First-order Coriolis-coupling for the rotational spectrum of a tetrahedrally deformed core plus one-particle system

Abstract

The possible existence of shape-coexisting nuclear configurations with tetrahedral symmetry is receiving an increasing attention due to unprecedented nuclear structure properties, in particular in terms of the exotic 4-fold nucleonic level degeneracies and the expected long lifetimes which may become a new decisive argument in the exotic nuclei research programs. The present article addresses the rotational structure properties of the tetrahedrally-symmetric even-even core configurations coupled with a single valence nucleon. We focus on the properties of the associated Coriolis-coupling Hamiltonian proposing the solutions based on the explicit construction of the bases of the irreducible representations of the tetrahedral point-group on the one-hand side and the microscopic angular-momentum and parity projection nuclear mean-field approach on the other.
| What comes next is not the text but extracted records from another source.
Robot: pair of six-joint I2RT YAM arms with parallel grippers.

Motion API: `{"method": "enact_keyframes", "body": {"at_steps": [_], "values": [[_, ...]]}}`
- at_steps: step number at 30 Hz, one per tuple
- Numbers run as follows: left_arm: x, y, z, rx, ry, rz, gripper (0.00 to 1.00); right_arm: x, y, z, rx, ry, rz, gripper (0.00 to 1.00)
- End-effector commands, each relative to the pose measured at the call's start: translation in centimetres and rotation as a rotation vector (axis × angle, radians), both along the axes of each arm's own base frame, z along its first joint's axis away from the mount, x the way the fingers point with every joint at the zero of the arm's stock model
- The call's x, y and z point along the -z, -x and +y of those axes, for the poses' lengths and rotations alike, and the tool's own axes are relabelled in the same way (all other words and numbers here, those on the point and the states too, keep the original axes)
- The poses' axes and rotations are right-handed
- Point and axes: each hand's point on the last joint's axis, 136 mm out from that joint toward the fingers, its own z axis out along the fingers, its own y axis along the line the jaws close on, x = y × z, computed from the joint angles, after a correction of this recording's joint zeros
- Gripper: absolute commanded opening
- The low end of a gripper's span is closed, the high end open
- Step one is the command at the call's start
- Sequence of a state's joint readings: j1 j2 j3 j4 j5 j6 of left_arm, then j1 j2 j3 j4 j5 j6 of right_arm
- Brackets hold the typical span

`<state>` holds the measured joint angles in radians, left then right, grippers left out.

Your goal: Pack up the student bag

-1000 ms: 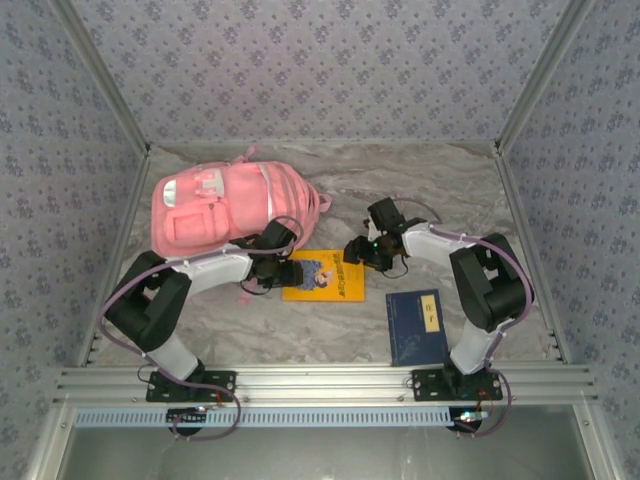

It is shown that for one-particle occupying an orbital belonging to the $E_{1/2}$ or $E_{5/2}$ irreducible representation, the rotational spectrum splits into two sequences, the structures analogous to those of the $K=1/2$ rotational bands in the axially symmetric nuclei. Although the spectrum is generally more complicated for one-particle occupying a 4-fold degenerate orbital belonging to the $G_{3/2}$ representation, an appearance of the correlated double-sequence structures persists. The spectra of the doubly-magic tetrahedral core plus one-particle systems can be well interpreted using the analytical solutions of the first order Coriolis-coupling Hamiltonian. We introduce the notion of the generalized decoupling parameters, which determine the size of the energy-splitting between the double-sequence structures.